Your goal –
Please report, as a single number with no other text, how many lines of the listing contain "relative".

Given data –

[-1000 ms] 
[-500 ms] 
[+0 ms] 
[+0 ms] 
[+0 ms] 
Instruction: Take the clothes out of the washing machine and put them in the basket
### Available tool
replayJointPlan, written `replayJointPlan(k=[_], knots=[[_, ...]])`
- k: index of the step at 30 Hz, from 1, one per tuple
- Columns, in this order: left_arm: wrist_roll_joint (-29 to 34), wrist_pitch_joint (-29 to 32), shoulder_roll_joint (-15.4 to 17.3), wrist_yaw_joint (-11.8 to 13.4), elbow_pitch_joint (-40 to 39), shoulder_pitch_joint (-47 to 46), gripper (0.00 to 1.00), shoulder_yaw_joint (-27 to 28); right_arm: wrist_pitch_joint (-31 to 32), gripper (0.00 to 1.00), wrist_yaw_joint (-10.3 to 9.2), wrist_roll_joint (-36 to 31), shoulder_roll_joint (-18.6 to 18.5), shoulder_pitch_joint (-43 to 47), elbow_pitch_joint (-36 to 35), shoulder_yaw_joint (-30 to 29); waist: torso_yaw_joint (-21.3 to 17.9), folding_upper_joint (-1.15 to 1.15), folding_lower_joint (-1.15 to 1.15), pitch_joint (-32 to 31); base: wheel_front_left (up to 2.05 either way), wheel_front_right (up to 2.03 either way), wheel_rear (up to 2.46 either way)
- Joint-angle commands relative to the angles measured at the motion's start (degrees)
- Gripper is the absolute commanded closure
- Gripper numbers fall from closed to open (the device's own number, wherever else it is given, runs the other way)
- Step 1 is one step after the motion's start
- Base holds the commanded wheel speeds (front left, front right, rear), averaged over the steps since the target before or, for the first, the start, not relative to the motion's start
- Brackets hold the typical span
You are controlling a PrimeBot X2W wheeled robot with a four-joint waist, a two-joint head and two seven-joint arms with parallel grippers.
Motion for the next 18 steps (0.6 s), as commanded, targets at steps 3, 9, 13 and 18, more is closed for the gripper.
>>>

Solution to this problem –
2